Paper Title
The Crucial Binding Characteristic of 4-Thiazolidinone (Rhodanine) Derivatives with Inha Based on Molecular Docking Calculations

Abstract
Mycobacterium tuberculosis InhA has been identified to be one of the potentially underexploited drug targets in of anti-tuberculosis drug discovery. This research, molecular docking calculations using Autodock4.2 program was used to study the binding mode and binding interactions between 4-thiazolidinone (rhodanine) derivatives and InhA. The obtained results showed that the molecular docking calculation was reliable to predict the binding mode and binding interactions with RMSD of 0.47 angstrom.
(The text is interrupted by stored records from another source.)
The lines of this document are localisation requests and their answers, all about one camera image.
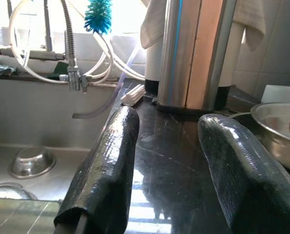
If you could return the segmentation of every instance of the stainless steel water filter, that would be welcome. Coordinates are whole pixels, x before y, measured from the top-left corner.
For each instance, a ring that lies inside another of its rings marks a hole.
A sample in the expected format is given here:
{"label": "stainless steel water filter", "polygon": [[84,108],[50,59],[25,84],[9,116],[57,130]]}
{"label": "stainless steel water filter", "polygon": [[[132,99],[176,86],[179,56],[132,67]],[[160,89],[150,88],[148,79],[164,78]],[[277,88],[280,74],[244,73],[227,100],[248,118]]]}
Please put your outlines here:
{"label": "stainless steel water filter", "polygon": [[168,0],[158,107],[212,110],[236,0]]}

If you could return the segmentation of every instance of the black granite countertop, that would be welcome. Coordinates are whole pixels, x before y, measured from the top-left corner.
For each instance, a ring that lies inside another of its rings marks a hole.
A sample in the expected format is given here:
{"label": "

The crucial interactions of 4-thiazolidinone (rhodanine) derivatives in the binding pocket are hydrogen bond interaction between R substituent with Tyr158, Glu219 and NAD+ cofactor of InhA. Moreover, hydrophobic interactions with Met103, Met165, Ala157, Tyr158 and Met161 leading to increasing of InhA inhibitory activity. Therefore, molecular docking calculations aids to a better understand the structural basis of 4-thiazolidinone (rhodanine) derivatives to rational design more potent InhA inhibitors as potential anti-tuberculosis agents. Keywords - Mycobacterium tuberculosis, InhA, Molecular docking calculations.